At the door, Darius Strange turned to give a short wave to Mike Georgelakos, as he always did.

Yasou, Mike,” said Darius.

Yasou, Darius,” said Mike. “Adio.”

Out on the sidewalk, Derek said to his father, “What’s that Greek talk mean, anyway?”

Adio means, like, adios. And Yasou? It’s just a greeting, a, what do you call that, a salutation. All-purpose, kinda like aloha. You know, how they do in Hawaii?”

Derek Strange looked up at his father. Strong and handsome, with a neat mustache and closely cut, pomaded hair. He had to go six-two or six-three.

“Speaking of Hawaii,” said Darius Strange, “Globetrotters gonna be comin’ to Uline. They’re playin’ the Hawaiian team, the Fiftieth Staters? I just read the announcement in the paper. You feel like goin’, I can get us tickets.”

“Yeah!”

“Trotters got this young giant, Wilt Chamberlain, played for Kansas. They’re payin’ him sixty-five thousand dollars a year. I’d like to see what that boy can do to earn it.”

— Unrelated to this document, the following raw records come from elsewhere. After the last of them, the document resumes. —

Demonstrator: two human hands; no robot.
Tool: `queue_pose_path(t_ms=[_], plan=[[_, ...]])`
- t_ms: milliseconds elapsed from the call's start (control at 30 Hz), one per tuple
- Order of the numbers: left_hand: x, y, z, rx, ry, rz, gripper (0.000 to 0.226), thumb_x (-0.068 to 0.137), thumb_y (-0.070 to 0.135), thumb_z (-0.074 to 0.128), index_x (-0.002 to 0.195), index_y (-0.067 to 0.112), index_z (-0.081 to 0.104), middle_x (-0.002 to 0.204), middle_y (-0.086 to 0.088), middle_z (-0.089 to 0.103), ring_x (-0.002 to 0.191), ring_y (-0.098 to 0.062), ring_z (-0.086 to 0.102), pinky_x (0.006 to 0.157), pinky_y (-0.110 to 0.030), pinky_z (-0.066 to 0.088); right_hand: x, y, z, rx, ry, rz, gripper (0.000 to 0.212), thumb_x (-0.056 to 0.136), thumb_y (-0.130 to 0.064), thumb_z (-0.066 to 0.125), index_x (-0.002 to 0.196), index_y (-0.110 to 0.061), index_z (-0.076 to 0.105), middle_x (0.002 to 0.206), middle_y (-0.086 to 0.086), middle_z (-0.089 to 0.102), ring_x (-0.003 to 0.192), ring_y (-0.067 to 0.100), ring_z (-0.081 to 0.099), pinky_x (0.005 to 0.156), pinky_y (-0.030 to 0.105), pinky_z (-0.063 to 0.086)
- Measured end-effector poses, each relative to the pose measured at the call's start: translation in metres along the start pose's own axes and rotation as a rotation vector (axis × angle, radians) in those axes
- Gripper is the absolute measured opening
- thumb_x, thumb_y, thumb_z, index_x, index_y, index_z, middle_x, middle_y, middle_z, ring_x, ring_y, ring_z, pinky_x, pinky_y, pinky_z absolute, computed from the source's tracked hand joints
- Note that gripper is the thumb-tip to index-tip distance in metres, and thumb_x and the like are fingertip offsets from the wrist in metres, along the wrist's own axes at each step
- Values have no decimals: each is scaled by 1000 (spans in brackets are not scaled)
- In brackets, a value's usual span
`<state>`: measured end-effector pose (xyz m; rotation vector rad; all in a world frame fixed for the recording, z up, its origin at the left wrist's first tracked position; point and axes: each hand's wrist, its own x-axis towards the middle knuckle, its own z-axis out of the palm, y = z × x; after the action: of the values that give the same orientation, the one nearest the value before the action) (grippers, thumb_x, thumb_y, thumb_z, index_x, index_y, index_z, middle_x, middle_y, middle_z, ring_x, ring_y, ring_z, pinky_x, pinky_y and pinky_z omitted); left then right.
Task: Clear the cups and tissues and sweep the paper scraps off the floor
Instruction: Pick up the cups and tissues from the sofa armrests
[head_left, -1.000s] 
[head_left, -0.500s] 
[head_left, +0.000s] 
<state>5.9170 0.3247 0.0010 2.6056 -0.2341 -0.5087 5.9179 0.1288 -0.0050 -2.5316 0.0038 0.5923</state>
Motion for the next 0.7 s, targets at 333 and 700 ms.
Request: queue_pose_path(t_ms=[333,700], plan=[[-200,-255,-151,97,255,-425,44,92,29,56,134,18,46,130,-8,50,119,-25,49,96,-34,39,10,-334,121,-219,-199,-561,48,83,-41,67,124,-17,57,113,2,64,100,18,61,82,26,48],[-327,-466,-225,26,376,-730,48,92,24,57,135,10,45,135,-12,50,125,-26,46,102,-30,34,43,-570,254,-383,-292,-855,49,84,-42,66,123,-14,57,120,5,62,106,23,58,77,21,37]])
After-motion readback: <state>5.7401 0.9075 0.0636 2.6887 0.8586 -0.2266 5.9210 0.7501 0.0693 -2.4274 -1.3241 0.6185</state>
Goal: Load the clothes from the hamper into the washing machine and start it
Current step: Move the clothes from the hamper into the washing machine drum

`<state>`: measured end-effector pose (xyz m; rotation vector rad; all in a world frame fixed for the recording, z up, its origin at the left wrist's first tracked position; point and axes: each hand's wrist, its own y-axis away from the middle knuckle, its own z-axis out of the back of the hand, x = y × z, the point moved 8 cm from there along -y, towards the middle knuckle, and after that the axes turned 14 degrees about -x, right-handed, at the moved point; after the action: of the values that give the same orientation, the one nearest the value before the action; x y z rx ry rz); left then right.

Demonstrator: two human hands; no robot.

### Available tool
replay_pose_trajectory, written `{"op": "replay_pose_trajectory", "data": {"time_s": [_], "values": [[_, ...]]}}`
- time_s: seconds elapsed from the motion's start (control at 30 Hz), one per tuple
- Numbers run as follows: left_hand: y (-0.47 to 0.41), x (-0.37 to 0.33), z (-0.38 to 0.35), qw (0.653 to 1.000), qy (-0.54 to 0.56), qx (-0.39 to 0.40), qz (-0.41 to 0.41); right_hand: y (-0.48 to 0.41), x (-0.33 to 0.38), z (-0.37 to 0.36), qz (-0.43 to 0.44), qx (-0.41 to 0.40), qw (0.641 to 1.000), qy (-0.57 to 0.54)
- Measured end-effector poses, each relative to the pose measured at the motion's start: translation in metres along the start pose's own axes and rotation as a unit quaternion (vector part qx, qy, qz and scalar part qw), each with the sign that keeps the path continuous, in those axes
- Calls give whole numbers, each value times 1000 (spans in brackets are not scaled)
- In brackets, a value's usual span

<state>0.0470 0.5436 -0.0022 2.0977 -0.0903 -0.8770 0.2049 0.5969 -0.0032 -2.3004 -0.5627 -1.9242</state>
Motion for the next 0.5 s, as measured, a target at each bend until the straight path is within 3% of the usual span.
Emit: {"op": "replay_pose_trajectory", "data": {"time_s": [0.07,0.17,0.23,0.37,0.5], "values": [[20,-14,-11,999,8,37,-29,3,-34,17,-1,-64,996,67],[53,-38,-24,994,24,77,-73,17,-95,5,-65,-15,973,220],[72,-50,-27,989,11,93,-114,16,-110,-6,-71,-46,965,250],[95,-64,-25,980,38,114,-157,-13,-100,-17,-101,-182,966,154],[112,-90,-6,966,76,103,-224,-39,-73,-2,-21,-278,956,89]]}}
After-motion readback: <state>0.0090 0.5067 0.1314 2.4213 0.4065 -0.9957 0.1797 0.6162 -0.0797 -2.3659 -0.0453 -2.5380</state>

“He come out of Spingarn, too?”

“Stop playin’,” said Darius Strange in a stern way, but Derek could see a smirk breaking on the edge of his lips.

They got into Darius Strange’s car, a ’57 Mercury he had picked up at a lot on 10th and New York. It was a repossession deal, nineteen dollars a month on an eight-hundred-dollar balance. There had been a “special” interest rate put on it, a kind of penalty imposed on colored buyers. Darius was aware of it, and he knew it was wrong, but he accepted it just the same. Any way he looked at it, he would be paying on that car for the next four years.

DARIUS STRANGE DROVE up Georgia Avenue, his son at his side. They passed Ida’s department store, where Derek had found trouble earlier in the day. It now seemed to him to have happened a long time ago. He was safe with his father now, and all of that mess he’d gotten into was tucked far away.

Just up above Piney Branch Road, near Van Buren, Darius Strange pulled into the lot of the soft-ice cream place, had mirror chips embedded in the stucco of its walls. The name of the place was Beck’s, but everyone called it the Polar Bears because of the animal statues out front.

Darius killed the engine, gave Derek some change, and told him he’d meet him back at the car. Derek went to the service window, bought a tall swirl of chocolate on a cone, and had a seat on the curb. His father had walked to the Hubbard House to buy one of their layered chocolate pies. Derek Strange looked forward to this Saturday ritual all week long.